Placental growth factor (PGF) is a protein-coding gene and a member of the vascular endothelial growth factor (VEGF) family. PGF is ultimately associated with angiogenesis. Specifically, PGF plays a role in trophoblast growth and differentiation. Trophoblast cells, specifically extravillous trophoblast cells, are responsible for invading maternal arteries. Proper development of blood vessels in the placenta is crucial for proper embryonic development. Under normal physiologic conditions, PGF is also expressed at a low level in other organs including the heart, lung, thyroid, and skeletal skeletal muscle.

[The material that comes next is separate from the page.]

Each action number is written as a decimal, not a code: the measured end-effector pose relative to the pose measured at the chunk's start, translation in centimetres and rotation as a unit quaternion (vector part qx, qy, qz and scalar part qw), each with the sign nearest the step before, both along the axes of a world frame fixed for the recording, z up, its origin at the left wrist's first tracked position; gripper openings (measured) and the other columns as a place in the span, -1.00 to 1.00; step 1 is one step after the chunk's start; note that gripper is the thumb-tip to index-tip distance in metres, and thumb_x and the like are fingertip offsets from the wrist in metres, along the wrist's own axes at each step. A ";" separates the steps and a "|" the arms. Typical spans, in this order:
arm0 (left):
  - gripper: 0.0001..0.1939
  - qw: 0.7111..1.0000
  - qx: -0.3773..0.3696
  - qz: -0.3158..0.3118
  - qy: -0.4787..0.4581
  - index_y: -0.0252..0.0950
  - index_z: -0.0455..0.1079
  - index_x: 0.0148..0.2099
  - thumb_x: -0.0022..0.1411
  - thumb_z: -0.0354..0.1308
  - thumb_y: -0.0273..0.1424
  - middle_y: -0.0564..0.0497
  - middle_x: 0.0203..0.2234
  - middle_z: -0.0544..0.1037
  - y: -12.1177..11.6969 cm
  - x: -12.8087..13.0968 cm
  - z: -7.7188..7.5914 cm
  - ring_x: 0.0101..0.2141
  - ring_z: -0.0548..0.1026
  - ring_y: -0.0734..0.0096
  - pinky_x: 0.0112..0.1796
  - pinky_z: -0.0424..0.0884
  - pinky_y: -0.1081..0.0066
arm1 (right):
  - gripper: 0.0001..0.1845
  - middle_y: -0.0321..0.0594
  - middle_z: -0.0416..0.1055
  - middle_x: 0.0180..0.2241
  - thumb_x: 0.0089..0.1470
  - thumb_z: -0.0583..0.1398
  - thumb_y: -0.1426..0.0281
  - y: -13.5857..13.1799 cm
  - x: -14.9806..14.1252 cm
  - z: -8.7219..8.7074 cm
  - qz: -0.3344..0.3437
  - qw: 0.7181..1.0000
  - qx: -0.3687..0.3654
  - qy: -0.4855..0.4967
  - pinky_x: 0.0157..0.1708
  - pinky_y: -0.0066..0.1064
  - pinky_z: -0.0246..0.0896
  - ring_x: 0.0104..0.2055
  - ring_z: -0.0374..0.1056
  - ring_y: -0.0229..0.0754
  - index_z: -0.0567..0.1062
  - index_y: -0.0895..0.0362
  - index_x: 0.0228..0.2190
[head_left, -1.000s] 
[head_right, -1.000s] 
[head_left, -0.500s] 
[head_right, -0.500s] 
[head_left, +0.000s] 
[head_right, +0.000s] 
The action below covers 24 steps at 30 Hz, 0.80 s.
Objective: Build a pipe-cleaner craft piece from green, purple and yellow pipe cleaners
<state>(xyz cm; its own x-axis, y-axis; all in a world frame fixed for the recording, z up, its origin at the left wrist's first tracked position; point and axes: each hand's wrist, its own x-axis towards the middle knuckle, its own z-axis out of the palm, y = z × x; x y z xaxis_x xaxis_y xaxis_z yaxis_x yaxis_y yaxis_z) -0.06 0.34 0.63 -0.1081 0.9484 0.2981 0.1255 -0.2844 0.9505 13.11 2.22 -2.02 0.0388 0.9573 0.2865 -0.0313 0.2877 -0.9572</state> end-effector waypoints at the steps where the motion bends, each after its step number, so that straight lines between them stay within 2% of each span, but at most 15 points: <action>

Serum levels of PGF and sFlt-1 (soluble fms-like tyrosine kinase-1, also known as soluble VEGF receptor-1) are altered in women with preeclampsia. Studies show that in both early and late onset preeclampsia, maternal serum levels of sFlt-1 are higher and PGF lower in women presenting with preeclampsia. In addition, placental sFlt-1 levels were significantly increased and PGF decreased in women with preeclampsia as compared to those with uncomplicated pregnancies. This suggests that placental concentrations of sFlt-1 and PGF mirror the maternal serum changes. This is consistent with the view that the placenta is the main source of sFlt-1 and PGF during pregnancy.1
PGF is a potential biomarker for preeclampsia, a condition in which blood vessels in the placenta are too narrow, resulting in high blood pressure. As mentioned before, extravillous trophoblast cells invade maternal arteries. Improper differentiation may result in hypo-invasion of these arteries and thus failure to widen enough. Studies have found low levels of PGF in women who were diagnosed with preeclampsia later in their pregnancy.